Just an okay read. As a young freelance journalist who deeply appreciates the democratic power and import of the written word, Clark's book was an instant check-out from my library.
It certainly inspired me to keep going and to continue thinking about my writing. A lot of his advice I feel I have already been practicing in my personal and professional writing. A good primer to writing in for the public good, though perhaps a bit repetitive (Clark defends this as being necessary to get the point across, an argument I generally agree with).
Roy Peter Clark, a veritable fountain of journalistic best practices, puts forth a thinly disguised political tract on the importance of plain writing as a civic responsibility. It's a rant against recent history - Trump, COVID, George Floyd - and the runaway partisanship, unsubstantiated information, and high-minded language by which it was publicly framed.
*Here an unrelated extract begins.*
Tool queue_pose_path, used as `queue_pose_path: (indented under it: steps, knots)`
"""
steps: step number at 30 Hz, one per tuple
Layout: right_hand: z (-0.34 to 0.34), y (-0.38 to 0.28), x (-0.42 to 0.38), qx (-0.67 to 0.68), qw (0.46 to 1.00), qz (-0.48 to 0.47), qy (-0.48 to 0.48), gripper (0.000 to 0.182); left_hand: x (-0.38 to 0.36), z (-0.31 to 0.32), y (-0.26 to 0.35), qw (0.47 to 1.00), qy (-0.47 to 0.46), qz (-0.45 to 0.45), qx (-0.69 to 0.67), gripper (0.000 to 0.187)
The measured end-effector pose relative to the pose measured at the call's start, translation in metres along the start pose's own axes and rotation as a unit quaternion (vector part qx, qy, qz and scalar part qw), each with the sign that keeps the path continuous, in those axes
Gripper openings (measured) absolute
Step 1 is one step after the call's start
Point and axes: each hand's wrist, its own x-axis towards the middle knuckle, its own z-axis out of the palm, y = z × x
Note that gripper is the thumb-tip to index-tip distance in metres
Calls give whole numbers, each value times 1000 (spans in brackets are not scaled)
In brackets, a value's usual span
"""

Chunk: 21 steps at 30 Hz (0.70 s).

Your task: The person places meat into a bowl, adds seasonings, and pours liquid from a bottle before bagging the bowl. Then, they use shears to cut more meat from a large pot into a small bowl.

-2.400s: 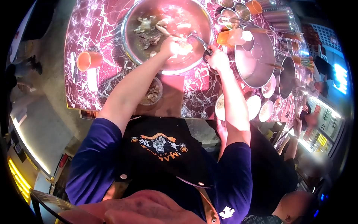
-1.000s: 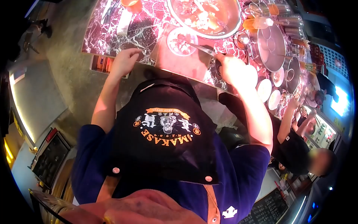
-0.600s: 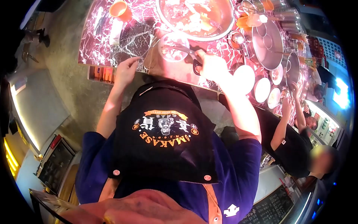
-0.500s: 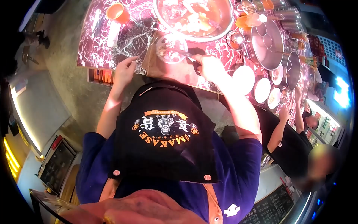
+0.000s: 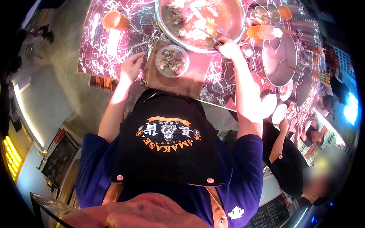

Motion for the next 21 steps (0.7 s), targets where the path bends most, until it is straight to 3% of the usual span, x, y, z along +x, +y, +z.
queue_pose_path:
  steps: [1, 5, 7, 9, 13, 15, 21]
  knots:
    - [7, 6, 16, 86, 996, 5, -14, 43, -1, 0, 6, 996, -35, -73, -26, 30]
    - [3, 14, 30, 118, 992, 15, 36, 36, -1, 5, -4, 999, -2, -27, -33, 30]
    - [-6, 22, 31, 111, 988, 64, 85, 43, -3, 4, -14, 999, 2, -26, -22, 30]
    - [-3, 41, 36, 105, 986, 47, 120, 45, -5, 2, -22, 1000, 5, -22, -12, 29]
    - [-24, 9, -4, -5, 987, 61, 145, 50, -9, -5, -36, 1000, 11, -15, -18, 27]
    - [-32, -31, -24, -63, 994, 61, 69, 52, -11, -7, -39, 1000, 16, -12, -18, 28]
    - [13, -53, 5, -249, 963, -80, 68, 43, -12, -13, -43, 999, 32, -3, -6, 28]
The truth is getting the squeeze, creating a fuzzy new world order in which clarity is becoming an anachronism, says Clark. He's hardly the only voice (or veteran reporter) sounding this alarm, but he's one of the few offering such a prolific prescription of pragmatic remedies.
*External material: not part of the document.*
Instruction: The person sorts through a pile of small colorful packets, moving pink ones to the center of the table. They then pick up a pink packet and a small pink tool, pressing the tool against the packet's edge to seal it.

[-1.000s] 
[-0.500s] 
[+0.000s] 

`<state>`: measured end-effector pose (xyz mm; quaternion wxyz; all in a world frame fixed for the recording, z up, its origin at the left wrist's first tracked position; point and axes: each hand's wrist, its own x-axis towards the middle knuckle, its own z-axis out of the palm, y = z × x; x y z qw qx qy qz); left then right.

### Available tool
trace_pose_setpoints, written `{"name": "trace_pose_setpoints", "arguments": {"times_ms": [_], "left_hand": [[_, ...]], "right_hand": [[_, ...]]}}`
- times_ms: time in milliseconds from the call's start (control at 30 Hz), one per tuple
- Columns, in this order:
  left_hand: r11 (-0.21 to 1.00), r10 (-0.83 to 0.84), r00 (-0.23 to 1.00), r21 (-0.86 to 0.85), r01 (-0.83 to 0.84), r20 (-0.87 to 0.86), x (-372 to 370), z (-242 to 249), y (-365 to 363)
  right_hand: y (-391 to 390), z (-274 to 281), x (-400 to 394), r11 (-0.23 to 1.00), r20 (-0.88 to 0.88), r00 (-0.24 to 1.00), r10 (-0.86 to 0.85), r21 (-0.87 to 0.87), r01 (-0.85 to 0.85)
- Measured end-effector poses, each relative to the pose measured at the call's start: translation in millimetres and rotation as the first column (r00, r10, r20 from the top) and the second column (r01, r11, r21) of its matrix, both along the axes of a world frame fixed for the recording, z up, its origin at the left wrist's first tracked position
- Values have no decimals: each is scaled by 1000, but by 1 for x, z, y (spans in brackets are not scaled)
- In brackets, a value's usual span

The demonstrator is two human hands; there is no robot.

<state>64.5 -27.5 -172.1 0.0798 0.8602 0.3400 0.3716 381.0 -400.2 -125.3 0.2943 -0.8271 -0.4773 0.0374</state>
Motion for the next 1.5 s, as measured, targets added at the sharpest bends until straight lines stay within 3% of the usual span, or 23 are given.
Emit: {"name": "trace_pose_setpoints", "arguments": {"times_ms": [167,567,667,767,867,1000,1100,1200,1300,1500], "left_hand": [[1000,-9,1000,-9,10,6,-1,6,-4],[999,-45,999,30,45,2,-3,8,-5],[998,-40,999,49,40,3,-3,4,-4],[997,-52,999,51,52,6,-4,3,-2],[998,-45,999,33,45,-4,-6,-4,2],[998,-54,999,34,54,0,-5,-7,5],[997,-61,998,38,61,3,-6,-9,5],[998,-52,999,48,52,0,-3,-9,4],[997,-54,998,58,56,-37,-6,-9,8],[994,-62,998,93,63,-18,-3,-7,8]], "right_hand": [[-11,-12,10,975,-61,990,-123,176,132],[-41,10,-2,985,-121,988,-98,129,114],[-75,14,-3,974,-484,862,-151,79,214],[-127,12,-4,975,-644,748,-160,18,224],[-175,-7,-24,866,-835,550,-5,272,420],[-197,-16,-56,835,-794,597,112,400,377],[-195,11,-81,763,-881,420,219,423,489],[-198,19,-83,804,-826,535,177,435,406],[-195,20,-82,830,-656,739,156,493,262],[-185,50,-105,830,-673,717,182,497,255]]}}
Saw it on a shelf in the library and grabbed it because I had been working on my own writing. It's well-written, concise, but highly focused on a specific writer, think journalists or activists or would-be politicians. Not for me and I wish that had just been a little clearer before I read it. I did take away some good lessons though. Weird to read something post-pandemic that focused heavily on that period.
Tell it like it is is a very clear and direct manual for any public writer. The book is divided into clear and concise chapter that include actionable practices for every writer to improve their skills. A great book for anyone who is learning to write, wants to improve their skills, or wants to help someone else with their writing.
Another solid book on writing advice, and the first one that I've read by Clark. The premise of writing clearly and honestly is a great one for writers to have. Though sometimes, I feel that "clearly" in this case equals "simplicity", and takes out the majority of the cases for flowery, descriptive prose
Unfortunately I never received this book, although I was anticipating it with great joy. Sadden and disappointing. Hopefully the author will have a good reason for not honoring his agreement and ship this out to me as soon as possible. I'd still love to have it and read it.
I accessed a digital review copy of this book from the publisher. The book focuses more on journalism than any other writing. It also focuses on how journalism has a responsibility to the public. It does not have as much about actually writing.
Roy Peter Clark I love you!!!!!!! My father (not really) and forever journalism teacher (earnest). I've been using what I learned in this book every day since I read it.
I assigned this book for an English composition class. In comp I like to take a "real-world" approach to writing given my background in journalism. This group of incarcerated students are particularly keen on the idea of doing public writing and getting their voices out there. I enjoyed the book so much myself -- good reminders for when I'm writing. The students responded very well to the book. Many of them have been out of school for years and do not see themselves as writers. This book gave them confidence -- anyone can be a public writer.